On Fri, Oct 30, 2020 at 04:33:25PM +0000, Will Deacon wrote:
> On Wed, 28 Oct 2020 14:26:14 -0400, Qian Cai wrote:
> > The call to rcu_cpu_starting() in secondary_start_kernel() is not early
> > enough in the CPU-hotplug onlining process, which results in lockdep
> > splats as follows:
> >
> > WARNING: suspicious RCU usage
> > -----------------------------
> > kernel/locking/lockdep.c:3497 RCU-list traversed in non-reader section!!
> >
> > [...]
>
> Applied to arm64 (for-next/fixes), thanks!
>
> [1/1] arm64/smp: Move rcu_cpu_starting() earlier
> https://git.kernel.org/arm64/c/ce3d31ad3cac

Hmm, this patch has caused a regression in the case that we fail to
online a CPU because it has incompatible CPU features and so we park it
in cpu_die_early().
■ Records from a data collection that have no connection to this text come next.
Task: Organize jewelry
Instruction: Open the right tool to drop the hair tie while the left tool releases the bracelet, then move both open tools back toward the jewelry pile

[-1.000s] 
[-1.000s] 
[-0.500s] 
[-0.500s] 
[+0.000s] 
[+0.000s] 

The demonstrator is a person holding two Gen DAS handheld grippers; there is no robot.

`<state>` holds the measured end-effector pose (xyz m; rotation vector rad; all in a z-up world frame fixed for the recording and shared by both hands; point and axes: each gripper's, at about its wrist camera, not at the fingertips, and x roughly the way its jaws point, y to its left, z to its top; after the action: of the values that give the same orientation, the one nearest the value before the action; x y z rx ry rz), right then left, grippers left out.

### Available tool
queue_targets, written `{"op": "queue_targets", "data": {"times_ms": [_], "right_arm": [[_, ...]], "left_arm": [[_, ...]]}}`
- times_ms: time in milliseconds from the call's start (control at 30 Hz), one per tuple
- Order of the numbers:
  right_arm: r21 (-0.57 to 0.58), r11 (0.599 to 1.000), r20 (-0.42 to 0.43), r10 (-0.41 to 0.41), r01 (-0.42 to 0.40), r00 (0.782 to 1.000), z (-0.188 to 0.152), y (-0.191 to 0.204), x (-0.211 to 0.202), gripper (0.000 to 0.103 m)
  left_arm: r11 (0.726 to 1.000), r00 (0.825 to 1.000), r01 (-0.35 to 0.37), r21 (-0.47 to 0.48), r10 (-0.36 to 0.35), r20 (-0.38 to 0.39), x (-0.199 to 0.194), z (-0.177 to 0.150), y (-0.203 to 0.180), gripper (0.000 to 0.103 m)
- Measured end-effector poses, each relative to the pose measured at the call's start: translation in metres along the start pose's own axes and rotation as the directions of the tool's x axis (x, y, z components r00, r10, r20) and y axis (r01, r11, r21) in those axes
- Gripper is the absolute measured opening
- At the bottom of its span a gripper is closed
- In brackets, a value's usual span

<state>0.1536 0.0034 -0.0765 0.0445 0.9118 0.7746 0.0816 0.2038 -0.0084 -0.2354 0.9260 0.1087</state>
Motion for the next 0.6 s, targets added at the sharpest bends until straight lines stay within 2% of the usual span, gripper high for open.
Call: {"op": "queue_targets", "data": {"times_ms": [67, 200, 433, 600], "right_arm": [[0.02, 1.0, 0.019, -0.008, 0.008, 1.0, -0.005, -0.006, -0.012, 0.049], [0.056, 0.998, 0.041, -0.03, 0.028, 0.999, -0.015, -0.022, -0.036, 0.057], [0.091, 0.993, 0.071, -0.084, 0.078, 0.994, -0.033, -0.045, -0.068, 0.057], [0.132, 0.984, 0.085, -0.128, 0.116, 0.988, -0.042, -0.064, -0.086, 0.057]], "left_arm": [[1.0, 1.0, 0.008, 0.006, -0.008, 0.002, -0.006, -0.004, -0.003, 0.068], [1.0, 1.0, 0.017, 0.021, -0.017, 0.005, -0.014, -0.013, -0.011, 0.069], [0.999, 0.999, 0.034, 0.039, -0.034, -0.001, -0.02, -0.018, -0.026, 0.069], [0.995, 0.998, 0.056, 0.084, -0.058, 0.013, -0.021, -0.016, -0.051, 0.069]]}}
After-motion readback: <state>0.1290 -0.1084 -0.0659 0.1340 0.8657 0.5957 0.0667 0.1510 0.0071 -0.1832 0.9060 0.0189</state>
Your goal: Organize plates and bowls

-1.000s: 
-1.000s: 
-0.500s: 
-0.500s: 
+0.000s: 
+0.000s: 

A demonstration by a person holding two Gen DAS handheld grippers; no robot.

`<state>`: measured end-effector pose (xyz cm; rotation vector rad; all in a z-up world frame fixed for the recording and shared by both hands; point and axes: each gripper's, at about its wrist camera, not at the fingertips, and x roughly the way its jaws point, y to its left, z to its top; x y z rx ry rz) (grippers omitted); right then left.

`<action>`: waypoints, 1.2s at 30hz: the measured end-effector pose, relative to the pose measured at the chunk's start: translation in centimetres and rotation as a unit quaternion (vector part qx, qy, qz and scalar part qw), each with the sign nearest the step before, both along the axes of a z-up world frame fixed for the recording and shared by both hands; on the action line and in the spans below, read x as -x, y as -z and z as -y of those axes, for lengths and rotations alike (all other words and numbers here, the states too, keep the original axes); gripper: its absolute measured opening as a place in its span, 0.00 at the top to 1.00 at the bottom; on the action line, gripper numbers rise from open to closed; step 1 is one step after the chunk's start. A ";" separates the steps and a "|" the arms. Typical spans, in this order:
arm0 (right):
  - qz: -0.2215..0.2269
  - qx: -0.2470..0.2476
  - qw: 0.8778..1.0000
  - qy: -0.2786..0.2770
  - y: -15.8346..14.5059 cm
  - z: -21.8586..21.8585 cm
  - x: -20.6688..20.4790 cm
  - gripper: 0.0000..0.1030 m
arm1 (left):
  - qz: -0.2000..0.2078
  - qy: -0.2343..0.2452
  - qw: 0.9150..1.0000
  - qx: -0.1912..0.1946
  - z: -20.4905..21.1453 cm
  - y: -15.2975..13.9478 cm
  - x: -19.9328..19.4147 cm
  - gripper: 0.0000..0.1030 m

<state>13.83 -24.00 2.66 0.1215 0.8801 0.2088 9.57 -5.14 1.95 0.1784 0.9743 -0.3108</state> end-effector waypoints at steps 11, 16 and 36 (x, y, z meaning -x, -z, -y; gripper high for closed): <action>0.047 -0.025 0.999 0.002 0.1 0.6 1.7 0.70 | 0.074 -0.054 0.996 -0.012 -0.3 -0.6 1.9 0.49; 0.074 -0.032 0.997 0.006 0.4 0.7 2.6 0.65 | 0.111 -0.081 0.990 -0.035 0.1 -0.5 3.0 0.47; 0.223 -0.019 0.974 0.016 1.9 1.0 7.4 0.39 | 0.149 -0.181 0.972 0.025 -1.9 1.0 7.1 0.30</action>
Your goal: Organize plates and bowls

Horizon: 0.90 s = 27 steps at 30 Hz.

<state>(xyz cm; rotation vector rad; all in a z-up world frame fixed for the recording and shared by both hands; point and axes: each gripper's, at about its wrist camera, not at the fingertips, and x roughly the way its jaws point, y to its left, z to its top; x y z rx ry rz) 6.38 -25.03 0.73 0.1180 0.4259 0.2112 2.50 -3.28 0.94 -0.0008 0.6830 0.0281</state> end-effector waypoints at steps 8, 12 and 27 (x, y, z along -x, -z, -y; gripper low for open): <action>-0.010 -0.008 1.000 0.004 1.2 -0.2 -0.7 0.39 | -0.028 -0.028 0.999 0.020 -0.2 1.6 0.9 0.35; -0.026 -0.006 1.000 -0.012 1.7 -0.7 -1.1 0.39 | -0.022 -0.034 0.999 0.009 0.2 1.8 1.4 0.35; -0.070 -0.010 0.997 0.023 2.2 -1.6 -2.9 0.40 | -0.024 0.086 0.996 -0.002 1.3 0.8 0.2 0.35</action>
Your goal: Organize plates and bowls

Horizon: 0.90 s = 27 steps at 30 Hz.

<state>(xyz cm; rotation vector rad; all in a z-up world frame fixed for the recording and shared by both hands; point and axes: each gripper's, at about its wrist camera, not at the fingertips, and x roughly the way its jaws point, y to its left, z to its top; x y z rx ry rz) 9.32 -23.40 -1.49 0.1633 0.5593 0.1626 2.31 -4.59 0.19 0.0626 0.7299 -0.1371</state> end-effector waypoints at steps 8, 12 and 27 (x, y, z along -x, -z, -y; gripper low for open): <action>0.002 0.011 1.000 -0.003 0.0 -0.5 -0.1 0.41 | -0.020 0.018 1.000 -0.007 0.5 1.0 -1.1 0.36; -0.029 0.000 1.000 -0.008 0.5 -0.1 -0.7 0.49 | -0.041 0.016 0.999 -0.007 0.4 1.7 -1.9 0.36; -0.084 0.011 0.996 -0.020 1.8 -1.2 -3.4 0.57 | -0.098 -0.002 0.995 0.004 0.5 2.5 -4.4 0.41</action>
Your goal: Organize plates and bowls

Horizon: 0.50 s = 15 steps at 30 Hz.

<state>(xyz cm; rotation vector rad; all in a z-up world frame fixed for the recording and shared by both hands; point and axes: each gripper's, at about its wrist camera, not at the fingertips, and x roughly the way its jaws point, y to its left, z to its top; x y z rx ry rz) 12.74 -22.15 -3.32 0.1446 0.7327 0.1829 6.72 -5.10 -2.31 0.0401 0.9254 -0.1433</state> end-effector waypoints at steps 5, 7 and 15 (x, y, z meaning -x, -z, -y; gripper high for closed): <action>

We now get an endless spew of RCU stalls because the
core will never come online, but is being tracked by RCU. So I'm tempted
to revert this and live with the lockdep warning while we figure out a
proper fix.

What's the correct say to undo rcu_cpu_starting(), given that we cannot
invoke the full hotplug machinery here? Is it correct to call
rcutree_dying_cpu() on the bad CPU and then rcutree_dead_cpu() from the
CPU doing cpu_up(), or should we do something else?

Will